Let’s start with the characters. Even as a diehard Supernatural fan, I can’t ignore the fact that the show is damn racist. How many POCs do you see in it? Practically none. Now, some people would argue that there’s Rufus, and the two archangels and a list of other secondary characters. But that’s just what they are: secondary characters. And most of them turn out to be villains later on (Raphael? Uriel? The guy who played the father of the vampires are all black). Also there’s Cassie, a black woman who disappears after a single episode, even though it is implicitly stated in the episode (Route 666, Season 1) that she is Dean’s one true love. Need I say more?

Most of the main cast is cishet white men. They are straight on the show, plain and simple, no matter how much gay subtext the writers add to the show.

Then there are the women. They come, they stay and they die, sometimes pretty gruesomely, chaotically, and when there is no point. Until now only Amara and Crowley’s mother have escaped that fate, but who knows how long that’s going to last.

I was really happy when Kevin Tran, an Asian character, was introduced in the show as a major character, inclusive of the culture he was born into.

Then there was Charlie, the redheaded RPG playing the street-smart hacker and also an openly gay character who wasn’t cliché for a change. Key word: was. They were both written off the show.

Charlie

I mean, why? Is it because these kind of characters don’t deserve the limelight as much as Sam and Dean just because they aren’t white cishet males?

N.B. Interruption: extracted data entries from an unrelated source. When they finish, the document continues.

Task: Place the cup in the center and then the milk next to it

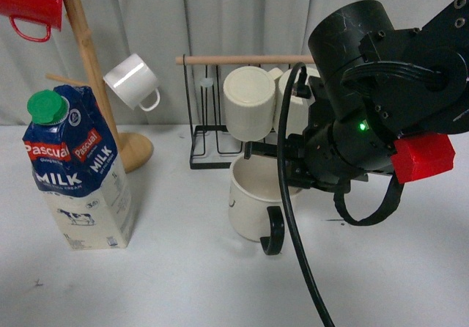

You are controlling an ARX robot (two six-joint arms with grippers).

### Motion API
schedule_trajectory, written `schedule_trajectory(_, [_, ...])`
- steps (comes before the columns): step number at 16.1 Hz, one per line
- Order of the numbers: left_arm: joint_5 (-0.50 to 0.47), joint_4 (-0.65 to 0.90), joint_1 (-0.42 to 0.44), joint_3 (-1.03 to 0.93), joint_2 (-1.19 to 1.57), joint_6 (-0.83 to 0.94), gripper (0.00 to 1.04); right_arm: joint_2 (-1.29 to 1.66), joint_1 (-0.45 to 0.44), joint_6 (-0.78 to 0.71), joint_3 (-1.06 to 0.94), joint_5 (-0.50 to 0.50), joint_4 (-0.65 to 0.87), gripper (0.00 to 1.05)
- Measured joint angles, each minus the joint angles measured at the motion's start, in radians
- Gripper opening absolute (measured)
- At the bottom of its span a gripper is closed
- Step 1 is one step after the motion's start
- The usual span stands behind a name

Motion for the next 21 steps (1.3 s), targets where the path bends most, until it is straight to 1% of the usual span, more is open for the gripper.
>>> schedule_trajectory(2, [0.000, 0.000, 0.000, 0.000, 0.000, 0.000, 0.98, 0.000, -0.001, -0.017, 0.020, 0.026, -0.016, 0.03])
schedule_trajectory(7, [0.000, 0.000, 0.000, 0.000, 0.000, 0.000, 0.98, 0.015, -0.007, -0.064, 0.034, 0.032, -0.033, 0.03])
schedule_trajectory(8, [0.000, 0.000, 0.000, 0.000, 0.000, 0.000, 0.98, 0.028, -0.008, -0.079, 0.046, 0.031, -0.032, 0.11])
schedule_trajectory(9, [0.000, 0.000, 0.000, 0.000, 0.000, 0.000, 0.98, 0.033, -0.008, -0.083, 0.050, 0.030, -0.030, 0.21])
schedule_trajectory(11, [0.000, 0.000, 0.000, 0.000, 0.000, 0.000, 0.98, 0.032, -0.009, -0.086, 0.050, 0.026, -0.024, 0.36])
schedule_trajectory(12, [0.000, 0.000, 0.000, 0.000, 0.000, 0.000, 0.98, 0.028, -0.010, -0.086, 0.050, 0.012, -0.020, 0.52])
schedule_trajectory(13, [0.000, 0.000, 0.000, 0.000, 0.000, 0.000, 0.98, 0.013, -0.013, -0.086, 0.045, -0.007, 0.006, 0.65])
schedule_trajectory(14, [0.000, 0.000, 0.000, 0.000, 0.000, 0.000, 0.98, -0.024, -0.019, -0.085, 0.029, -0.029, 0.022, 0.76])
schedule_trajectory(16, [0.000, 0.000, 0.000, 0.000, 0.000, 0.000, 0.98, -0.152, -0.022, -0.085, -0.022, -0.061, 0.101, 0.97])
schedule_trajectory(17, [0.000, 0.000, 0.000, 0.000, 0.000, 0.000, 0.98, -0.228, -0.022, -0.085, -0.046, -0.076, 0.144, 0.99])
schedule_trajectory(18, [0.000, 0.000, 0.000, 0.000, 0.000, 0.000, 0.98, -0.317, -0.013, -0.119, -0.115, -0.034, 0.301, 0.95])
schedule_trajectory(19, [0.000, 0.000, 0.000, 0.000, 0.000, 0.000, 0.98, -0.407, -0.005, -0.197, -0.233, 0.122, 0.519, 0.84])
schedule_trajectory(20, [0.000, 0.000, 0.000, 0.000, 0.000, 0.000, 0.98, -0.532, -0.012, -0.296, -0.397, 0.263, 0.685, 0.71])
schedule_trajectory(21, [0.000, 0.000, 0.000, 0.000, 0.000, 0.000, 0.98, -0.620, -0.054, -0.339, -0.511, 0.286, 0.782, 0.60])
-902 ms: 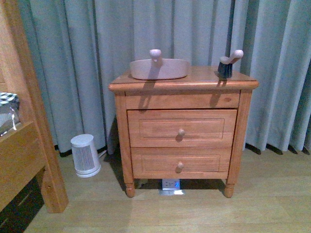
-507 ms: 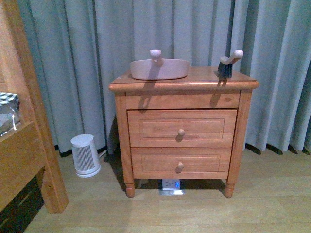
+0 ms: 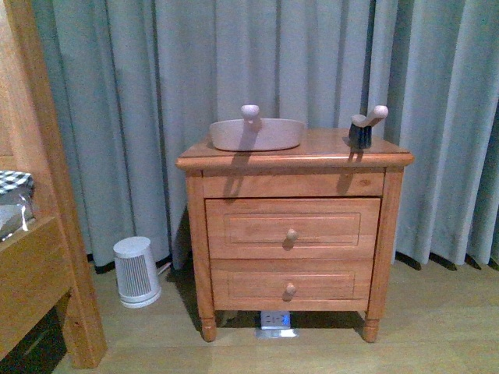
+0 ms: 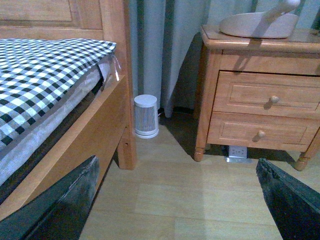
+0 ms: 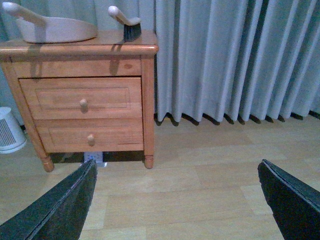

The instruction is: Clean up trash

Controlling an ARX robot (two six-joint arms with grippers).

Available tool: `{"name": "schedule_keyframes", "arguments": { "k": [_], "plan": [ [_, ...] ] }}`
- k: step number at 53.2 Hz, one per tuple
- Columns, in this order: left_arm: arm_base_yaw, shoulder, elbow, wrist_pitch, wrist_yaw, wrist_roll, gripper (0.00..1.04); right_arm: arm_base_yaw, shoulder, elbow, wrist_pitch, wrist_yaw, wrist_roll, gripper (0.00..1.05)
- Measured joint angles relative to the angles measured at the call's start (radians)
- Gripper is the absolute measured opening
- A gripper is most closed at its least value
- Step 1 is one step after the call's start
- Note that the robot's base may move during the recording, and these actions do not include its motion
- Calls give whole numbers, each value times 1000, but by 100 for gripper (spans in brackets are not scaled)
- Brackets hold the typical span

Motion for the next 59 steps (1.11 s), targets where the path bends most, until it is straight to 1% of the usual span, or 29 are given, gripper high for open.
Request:
{"name": "schedule_keyframes", "arguments": {
  "k": [59],
  "plan": [
    [0, 0, 0, 0, 0, 0, 97, 0, 0, 0, 0, 0, 0, 97]
  ]
}}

These are the characters I root for on TV. Don’t get me wrong. I love moose and not moose (I went to a convention just to see them live). But seriously, sometimes the way the show depicts the characters in a totally racist and sexist way gets on my nerves.

And let’s not even talk about the whitewashed appropriation that occurs when any of the supernatural characters come into question. Sometimes, it makes me want to tear my hair right off. The way the show presents it, Christianity is the only religion in America. Spoiler alert: it isn’t. Somehow, it also implies that the gods that belong to the other cultures are somehow insignificant. It just takes Sam and Dean a wooden stake to kill Pagan gods, and they do so in many episodes. Lucifer also kills all the Greek, Indian, Norse gods who have gathered in a meeting, easily with his angel blade. I’m not kidding. And somehow whatever culture they brought the myths from, the characters are almost always played by white characters. I can’t speak for anybody else, but when they showed Indian elements like vetala and others, I would have liked Indian actors to play those roles. And don’t even get me started on the jins and wraiths.

Did the writer even bother to check up on the true legends? Creative expression is allowed. I know that as a writer. Nobody should tell you what you can and can’t write about. But that doesn’t mean that you can’t take some time off to research the characters that’ll be viewed by millions of people all over the world.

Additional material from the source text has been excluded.